5. Change your perspective on food.
In order to make this transition to a completely different way of eating, you need to see food differently.
Food is for nourishment. It is not for pleasure. Don’t read into those statements that food is no longer pleasurable. That’s not what I mean. But the primary purpose of what we eat is to nourish our bodies and give it what it needs to be amazing. We can still derive pleasure from what we eat. But it may take time to truly enjoy the wilted kale with cabbage, versus the buttered noodles with parmesan cheese.
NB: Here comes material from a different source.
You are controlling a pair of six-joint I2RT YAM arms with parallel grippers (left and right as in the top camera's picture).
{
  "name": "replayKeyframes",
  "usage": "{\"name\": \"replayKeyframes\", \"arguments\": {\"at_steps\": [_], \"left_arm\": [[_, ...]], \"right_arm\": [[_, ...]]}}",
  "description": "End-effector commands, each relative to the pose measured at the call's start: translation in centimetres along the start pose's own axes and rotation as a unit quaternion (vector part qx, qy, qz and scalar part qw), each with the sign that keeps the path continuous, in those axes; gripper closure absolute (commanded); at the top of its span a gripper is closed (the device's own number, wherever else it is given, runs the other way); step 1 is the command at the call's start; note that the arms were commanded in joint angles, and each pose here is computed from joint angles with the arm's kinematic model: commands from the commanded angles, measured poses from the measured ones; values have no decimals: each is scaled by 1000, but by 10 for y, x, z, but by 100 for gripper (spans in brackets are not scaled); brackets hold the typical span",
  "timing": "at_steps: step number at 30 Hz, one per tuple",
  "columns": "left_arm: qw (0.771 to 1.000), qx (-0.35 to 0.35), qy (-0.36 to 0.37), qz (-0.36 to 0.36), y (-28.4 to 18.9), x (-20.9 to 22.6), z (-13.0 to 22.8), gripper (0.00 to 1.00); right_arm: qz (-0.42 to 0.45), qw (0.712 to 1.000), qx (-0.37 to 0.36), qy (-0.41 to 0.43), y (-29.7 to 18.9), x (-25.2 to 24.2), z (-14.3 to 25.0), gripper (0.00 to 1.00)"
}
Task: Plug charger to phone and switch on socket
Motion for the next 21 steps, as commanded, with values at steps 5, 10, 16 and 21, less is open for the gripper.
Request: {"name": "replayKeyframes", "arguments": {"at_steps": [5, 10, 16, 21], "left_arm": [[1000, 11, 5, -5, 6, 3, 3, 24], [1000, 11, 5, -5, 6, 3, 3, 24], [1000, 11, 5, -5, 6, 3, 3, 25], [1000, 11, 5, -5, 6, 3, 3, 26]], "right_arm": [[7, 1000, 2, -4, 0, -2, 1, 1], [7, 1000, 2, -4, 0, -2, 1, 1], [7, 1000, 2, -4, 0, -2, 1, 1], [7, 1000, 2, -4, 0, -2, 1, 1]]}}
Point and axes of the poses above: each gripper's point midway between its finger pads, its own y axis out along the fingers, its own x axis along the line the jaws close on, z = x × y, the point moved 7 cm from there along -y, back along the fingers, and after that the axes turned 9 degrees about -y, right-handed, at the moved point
So during the mourning period, take time to really think about how your food choices are nourishing your cells, healing your digestive system, reducing inflammation and detoxifying your body. The pleasure will come back, and the wilted kale with cabbage can be super delish.
These five steps can make a huge difference in how you mourn the foods you loved. No, it’s not easy. Yes, you will need the support of your loved ones, friends and other trusted people in your life. You will need someone who understands that you had to leave the retirement reception for your boss in tears, not because he was leaving but because there wasn’t a single thing there that you could eat. If you need that someone to be me, I’m totally up for it.